The larger we became, the more we grew to fear nature. The reason we feared nature is because we no longer knew nature. We spent our whole lives outside of nature, so how could we regard nature with comfort? We simply feared the unknown, and set out to destroy it. True, we are victims of circumstance, but that doesn’t change the fact that we’ve pillaged and burned most of all life that has ever been here simultaneous with our civilizations. We’ve kept around certain beings that served us (and that we served), such as cows for milk and grain for food. But everything else that we did not find useful or pretty or fun was destroyed with no regard for its value in ecosystems or simply on its own terms. I’m sure we didn’t know what we were getting into. But it’s not too late to stop the destruction.
We are naturally forager-hunters. That is what we were for anywhere between hundreds of thousands or 2 million years. We looked for foods we could consume, including hunting wild animals that sustained us to live another day. We did not see ourselves as better than the rest of life on Earth, but an equal part in the dance. That is, until someone started to realize that we can spill the seeds into the ground and grow our own food and never be at the mercy of the Earth ever again. That power became addictive. It was a power never before seen in any species and was a major breakthrough with unintended disastrous consequences. At the time, we didn’t know. We didn’t envision a world like the one we live in today. We simply envisioned food security and a slightly larger and more powerful population.
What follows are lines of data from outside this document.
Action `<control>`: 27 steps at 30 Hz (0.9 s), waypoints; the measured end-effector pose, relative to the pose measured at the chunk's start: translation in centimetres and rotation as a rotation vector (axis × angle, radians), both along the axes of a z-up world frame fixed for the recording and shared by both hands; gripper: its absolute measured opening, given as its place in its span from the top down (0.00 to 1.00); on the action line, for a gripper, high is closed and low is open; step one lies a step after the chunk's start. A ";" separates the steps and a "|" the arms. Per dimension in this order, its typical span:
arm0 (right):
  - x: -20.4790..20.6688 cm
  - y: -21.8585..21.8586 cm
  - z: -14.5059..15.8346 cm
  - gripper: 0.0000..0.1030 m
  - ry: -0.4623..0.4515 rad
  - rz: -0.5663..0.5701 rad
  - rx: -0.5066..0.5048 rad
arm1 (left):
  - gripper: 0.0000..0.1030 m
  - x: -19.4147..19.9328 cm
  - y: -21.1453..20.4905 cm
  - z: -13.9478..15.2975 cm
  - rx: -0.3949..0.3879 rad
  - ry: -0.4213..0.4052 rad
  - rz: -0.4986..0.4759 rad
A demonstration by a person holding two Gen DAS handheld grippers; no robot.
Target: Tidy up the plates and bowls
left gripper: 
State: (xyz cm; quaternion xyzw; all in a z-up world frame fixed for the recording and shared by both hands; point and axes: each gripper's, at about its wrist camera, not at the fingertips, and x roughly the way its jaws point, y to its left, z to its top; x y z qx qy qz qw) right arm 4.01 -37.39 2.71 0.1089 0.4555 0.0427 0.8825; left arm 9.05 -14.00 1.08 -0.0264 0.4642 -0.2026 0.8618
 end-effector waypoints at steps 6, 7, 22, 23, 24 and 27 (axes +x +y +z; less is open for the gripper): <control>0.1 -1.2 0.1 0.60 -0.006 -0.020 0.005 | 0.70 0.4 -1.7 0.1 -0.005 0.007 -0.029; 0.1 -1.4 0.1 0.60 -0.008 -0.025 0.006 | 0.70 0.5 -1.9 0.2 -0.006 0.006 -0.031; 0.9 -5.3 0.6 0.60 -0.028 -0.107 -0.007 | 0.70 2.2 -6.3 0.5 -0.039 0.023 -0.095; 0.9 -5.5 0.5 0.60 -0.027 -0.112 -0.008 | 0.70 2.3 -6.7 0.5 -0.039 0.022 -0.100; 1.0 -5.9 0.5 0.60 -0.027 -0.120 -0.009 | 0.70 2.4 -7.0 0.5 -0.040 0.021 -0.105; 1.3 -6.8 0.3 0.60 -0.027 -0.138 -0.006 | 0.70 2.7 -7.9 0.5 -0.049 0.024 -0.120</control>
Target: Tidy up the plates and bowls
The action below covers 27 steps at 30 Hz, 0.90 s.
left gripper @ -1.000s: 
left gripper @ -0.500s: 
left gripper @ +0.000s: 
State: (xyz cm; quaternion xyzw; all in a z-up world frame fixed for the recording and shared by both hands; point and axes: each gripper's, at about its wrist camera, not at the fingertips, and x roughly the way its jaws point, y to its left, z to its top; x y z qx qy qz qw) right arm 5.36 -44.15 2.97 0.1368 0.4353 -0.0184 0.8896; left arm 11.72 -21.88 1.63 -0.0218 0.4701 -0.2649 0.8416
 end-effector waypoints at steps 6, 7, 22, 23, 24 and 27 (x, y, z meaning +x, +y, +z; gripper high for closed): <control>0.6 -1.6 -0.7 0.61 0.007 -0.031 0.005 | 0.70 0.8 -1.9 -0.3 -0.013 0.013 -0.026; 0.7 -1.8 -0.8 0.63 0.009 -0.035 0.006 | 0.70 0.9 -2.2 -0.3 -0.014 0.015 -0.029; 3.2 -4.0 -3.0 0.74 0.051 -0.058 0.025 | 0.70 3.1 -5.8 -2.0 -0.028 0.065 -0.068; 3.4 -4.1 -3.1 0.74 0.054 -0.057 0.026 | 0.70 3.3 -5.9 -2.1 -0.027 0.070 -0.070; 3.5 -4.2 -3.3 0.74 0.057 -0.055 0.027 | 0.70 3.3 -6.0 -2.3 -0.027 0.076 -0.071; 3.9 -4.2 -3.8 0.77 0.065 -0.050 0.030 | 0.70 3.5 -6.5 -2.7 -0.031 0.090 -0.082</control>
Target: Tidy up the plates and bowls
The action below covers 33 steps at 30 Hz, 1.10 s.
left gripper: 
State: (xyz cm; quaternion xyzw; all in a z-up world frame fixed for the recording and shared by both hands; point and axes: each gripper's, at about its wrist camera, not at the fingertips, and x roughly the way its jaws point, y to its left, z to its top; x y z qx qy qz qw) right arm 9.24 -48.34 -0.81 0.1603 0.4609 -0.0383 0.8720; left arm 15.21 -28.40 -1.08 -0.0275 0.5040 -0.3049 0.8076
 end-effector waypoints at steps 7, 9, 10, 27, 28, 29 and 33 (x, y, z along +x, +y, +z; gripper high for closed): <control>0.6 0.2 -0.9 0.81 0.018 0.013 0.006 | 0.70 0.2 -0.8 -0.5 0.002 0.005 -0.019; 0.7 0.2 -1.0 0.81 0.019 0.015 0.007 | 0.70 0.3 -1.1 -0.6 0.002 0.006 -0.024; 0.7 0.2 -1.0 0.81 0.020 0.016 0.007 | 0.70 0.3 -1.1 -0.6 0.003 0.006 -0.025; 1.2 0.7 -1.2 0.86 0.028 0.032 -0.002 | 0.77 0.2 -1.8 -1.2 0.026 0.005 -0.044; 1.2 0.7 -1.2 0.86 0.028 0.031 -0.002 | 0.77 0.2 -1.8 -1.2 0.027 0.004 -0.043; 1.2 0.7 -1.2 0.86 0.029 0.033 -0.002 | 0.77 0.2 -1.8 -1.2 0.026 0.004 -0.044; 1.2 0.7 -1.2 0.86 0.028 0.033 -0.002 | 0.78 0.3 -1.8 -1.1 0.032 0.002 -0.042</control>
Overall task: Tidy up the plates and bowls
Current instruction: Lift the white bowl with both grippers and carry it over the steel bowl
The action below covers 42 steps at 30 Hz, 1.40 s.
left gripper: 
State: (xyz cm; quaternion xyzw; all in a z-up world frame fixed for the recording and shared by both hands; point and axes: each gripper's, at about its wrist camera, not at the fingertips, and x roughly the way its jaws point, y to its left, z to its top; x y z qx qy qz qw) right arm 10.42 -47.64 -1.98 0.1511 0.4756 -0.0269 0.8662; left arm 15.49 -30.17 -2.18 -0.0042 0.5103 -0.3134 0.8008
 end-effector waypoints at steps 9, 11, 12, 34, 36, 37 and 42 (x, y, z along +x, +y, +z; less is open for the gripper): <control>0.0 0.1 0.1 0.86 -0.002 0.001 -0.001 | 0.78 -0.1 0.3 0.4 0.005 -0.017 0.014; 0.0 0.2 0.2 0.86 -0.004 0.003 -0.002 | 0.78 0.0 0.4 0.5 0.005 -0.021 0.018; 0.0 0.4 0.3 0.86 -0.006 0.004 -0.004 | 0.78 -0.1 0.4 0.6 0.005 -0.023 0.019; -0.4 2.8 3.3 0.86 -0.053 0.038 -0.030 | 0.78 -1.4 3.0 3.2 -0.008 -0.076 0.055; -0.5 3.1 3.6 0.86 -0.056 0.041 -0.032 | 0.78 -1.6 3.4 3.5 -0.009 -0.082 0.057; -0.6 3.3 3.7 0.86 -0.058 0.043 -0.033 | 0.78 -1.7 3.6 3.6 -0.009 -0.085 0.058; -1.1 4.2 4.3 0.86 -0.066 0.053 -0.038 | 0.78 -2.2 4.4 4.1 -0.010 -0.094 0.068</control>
But this became pathological in its own right. The more people we had, the more food we had to grow. The more food we grew, the more people we had. We ran out of land and started taking more to house and feed the expansive population that simply was getting out of control. Of course, it grew very slowly by today’s standards. But in those times, there were so few people to begin with that even what seems like a minor growth today was a major problem that needed to be rectified. We could have gone back to our roots and abandoned the civilized life, but it was so much easier to keep going down that road than to stop and go back. We saw the good in civilization and denied the bad. We latched onto power and ignored destruction. No one was in charge, and we just kept speeding down the fast track of grain agriculture/animal domestication.
In a blink of an eye of the history of the universe, we went from eating mangoes and hunting wild game to shopping in supermarkets and commuting 45 minutes to and from work in a vehicle that has proven to go faster than any animal on the face of this Earth. Sure, life is easier in some ways, but in other ways it is increasingly difficult. For example, the average forager-hunter maybe worked one to two hours a day in activities related to survival. The rest of the time was spent slacking off and playing. Today, 40 and even 50 hour work weeks are the norm and that is just so we can afford a basic subsistence life. Most of the work today is meaningless and has nothing to do with survival, other than the fact that the tokens we receive for the work go towards our basic survival needs. Even the one or two hours primitive peoples spent on survival were also viewed as a blissful experience, something that was looked forward to. Try asking 100 people today if their current career is bliss.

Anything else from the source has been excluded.